Nonfarm payroll employment continued to trend up (+92,000) in July, and the unemployment rate (4.6 percent) was essentially unchanged, the Bureau of Labor Statistics of the U.S. Department of Labor reported today. Employment grew in several service-providing industries. Average hourly earnings rose by 6 cents,or 0.3 percent.
Let's look a bit deeper into the numbers.
-- Goods producing industries dropped by 12,000. Construction employment dropped by 12,000. This shouldn't surprise anybody considering the current situation in the housing market.
-- Education/Health and Leisure and Hospitality accounted for 61,000 of the 92,000 or about 2/3 of the jobs created. These are considered low paying jobs.
These numbers came in below market expectations of about 130,000.
Employers in the U.S. added a fewer-than-forecast 92,000 workers to payrolls last month and the jobless rate unexpectedly rose, a sign the labor market is cooling.
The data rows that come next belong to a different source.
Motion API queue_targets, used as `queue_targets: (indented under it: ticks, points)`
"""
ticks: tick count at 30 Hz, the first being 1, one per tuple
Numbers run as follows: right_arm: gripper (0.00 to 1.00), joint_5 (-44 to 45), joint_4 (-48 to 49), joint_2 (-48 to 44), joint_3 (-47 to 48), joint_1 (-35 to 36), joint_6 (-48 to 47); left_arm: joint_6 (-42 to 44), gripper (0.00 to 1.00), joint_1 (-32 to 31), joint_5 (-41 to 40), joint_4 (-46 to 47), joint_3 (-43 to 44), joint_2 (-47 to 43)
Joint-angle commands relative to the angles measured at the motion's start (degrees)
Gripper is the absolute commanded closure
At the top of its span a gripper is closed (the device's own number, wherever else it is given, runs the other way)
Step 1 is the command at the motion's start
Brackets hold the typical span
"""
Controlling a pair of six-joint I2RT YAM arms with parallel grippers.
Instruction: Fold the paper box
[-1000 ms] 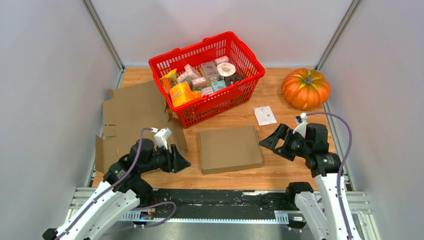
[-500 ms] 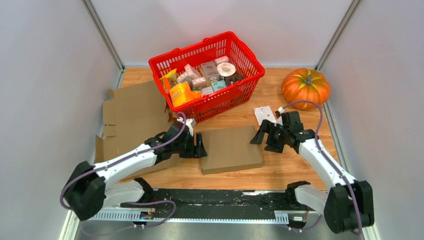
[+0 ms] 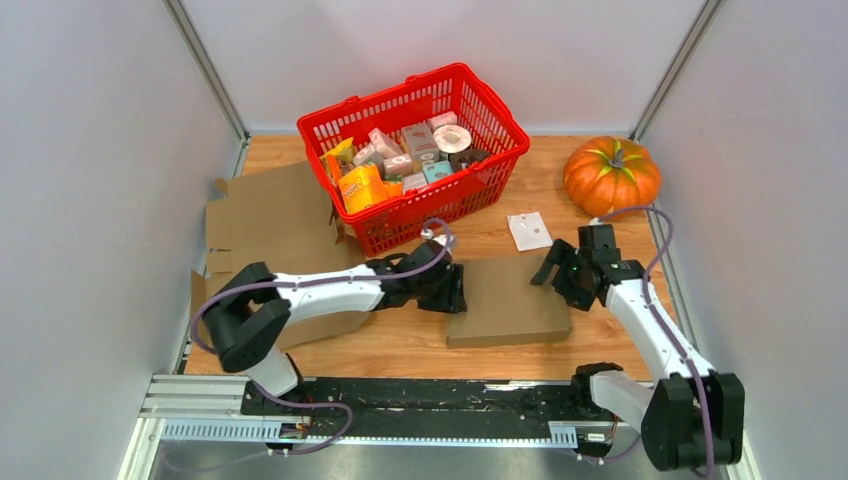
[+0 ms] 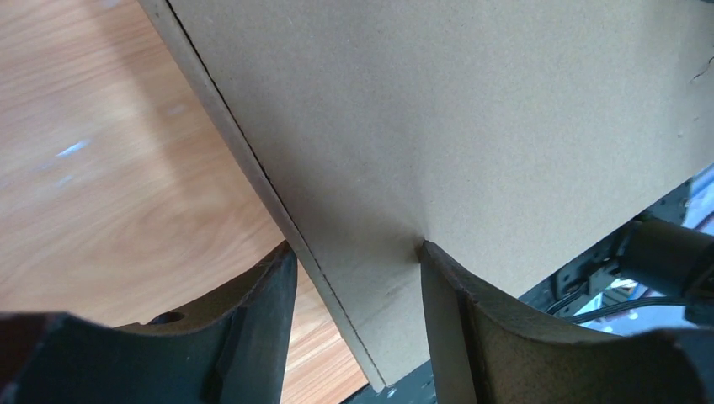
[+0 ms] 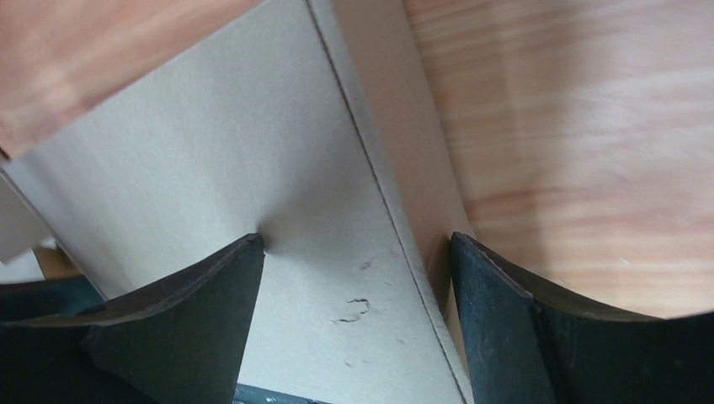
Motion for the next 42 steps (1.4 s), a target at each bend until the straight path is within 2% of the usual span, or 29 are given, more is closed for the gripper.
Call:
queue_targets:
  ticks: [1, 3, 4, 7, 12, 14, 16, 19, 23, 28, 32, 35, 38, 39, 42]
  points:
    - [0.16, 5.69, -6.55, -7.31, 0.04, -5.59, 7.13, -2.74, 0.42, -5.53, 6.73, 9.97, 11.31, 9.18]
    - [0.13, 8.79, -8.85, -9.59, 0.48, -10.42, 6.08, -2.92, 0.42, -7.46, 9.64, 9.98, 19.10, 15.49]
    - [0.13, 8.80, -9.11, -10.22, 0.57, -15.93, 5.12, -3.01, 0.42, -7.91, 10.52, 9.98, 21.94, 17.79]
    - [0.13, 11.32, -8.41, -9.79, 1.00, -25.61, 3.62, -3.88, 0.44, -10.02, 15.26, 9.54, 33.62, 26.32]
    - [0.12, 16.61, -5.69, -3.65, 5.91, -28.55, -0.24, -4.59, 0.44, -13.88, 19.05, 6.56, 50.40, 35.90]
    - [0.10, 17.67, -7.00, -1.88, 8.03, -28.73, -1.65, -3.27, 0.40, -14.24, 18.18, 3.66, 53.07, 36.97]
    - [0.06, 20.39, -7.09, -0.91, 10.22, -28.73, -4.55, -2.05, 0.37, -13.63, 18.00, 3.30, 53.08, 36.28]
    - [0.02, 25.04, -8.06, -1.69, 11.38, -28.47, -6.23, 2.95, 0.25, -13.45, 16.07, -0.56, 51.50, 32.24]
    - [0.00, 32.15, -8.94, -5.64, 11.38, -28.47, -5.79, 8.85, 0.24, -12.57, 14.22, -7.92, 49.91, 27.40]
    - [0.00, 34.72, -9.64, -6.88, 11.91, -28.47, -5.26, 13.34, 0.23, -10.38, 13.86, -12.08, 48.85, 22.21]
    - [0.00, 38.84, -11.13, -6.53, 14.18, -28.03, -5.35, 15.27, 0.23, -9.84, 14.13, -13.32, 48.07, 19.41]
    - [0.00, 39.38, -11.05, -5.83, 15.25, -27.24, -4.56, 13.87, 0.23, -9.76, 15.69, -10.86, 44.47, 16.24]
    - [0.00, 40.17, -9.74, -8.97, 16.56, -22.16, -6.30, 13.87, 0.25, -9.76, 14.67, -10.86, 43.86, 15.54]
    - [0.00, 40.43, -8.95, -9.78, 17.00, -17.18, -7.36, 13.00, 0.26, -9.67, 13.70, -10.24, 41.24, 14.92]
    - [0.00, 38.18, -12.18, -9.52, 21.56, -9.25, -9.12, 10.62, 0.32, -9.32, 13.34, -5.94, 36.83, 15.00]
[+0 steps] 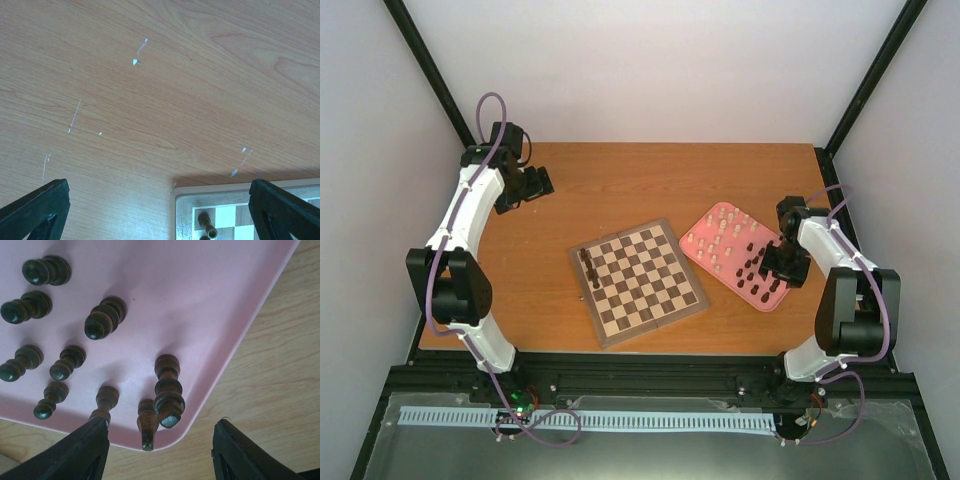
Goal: Set up the chess pieces on the board
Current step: Pick up the chess piece from the storage box, then place the chess piece on the chessboard.
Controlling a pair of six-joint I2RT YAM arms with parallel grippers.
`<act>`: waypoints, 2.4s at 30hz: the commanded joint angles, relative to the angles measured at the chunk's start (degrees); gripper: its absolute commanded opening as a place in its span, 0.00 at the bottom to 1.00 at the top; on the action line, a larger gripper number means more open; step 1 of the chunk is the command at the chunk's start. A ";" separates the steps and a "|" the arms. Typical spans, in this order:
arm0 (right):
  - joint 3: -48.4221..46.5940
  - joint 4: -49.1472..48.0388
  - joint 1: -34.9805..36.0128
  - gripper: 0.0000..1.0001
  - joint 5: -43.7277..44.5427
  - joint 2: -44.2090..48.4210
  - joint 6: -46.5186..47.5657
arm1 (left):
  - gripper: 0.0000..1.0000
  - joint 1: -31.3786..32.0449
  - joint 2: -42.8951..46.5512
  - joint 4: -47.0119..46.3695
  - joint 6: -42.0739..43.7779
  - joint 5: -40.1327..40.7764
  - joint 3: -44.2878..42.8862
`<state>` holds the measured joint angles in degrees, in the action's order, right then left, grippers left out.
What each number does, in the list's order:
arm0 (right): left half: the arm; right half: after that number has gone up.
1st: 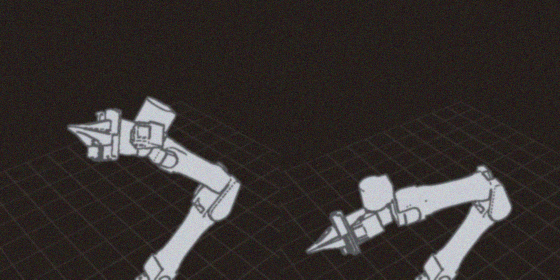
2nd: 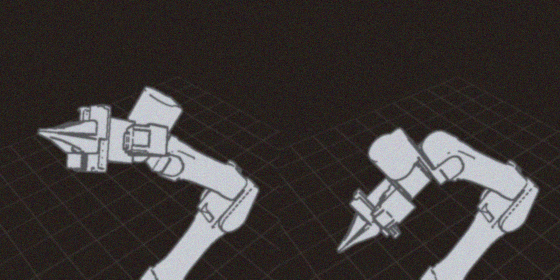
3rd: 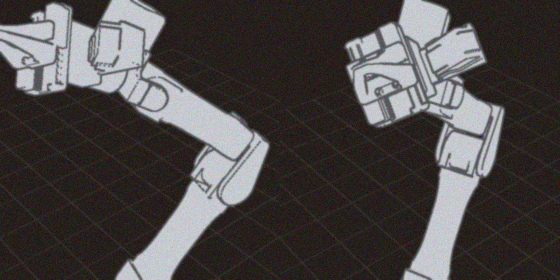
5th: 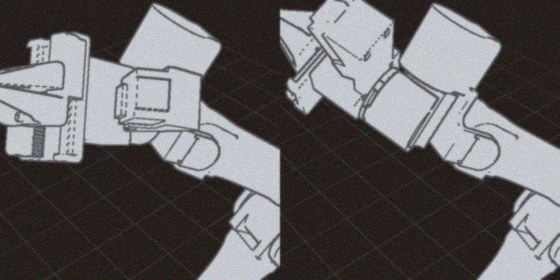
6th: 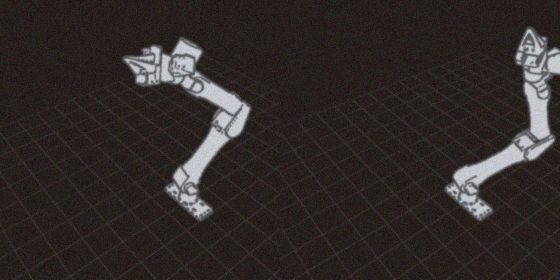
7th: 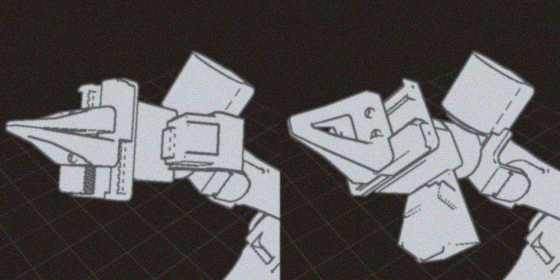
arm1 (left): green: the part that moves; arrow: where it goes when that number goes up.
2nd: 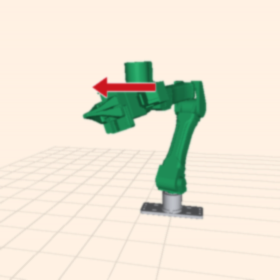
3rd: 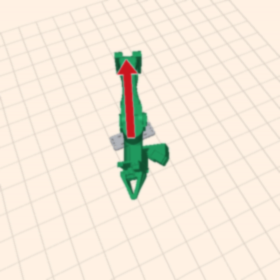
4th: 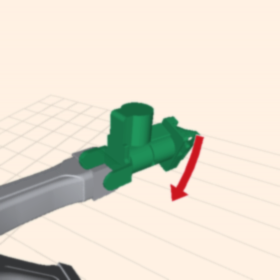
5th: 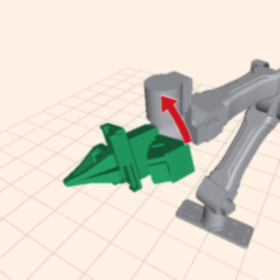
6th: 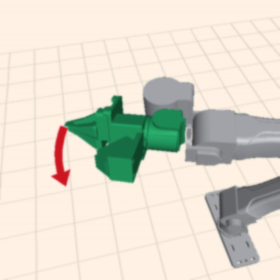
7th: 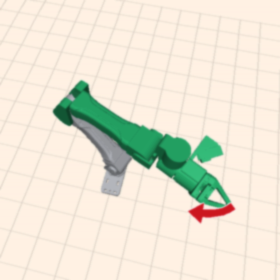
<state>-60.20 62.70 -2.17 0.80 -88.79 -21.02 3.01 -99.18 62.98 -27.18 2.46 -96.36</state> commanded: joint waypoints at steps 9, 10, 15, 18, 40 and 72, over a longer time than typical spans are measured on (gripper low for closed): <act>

The increase in jobs followed a 126,000 gain in June that was smaller than previously reported, the Labor Department said today in Washington. The jobless rate rose to 4.6 percent, the first increase since April, from 4.5 percent. Wages gained 3.9 percent from a year earlier.
The U.S. labor market softened slightly in July, according to the latest government statistics released Friday.
Nonfarm payrolls grew by a lower-than-expected 92,000 in July. This is the lowest amount of payroll jobs since February. The unemployment rate rose to 4.6%, the highest since January, the Labor Department reported Friday.
Economists were expecting payroll growth of about 133,000, according to a survey conducted by MarketWatch. The jobless rate was expected to remain at 4.5%. See Economic Calendar.
Some of the weakness came from a surprising 28,000 drop in government jobs in July. Excluding the government, private sector payrolls rose 120,000.